*The problem*
Whenever a line in the entries below contains the string "outline", copy that line.

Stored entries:
- - -

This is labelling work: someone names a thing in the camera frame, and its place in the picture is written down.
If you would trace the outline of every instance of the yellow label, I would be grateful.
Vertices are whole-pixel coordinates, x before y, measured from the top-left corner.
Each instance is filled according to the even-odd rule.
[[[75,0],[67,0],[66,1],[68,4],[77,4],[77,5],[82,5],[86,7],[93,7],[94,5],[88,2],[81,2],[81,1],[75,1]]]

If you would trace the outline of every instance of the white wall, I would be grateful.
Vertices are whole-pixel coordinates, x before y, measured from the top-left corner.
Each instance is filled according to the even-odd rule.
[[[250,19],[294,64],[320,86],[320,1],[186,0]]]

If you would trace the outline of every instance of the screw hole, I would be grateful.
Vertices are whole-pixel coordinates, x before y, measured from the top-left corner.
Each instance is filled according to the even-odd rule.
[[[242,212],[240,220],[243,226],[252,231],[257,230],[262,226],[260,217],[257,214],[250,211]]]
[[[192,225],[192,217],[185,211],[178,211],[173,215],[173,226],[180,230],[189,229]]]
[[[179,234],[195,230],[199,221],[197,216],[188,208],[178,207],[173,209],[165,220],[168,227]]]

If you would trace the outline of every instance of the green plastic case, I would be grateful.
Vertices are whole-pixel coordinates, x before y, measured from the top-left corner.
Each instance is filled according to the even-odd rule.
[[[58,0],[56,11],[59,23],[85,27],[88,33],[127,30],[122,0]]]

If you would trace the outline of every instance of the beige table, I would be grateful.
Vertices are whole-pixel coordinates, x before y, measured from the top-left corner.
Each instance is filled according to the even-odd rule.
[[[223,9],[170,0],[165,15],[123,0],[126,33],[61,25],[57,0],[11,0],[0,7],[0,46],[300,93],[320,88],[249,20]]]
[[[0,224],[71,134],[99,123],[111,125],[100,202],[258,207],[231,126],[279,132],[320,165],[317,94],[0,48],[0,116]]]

- - -

*Response to this task*
If you would trace the outline of every instance of the yellow label, I would be grateful.
If you would trace the outline of every instance of the white wall, I would be grateful.
If you would trace the outline of every instance of the screw hole, I would be grateful.
If you would trace the outline of every instance of the green plastic case, I would be grateful.
If you would trace the outline of every instance of the beige table, I would be grateful.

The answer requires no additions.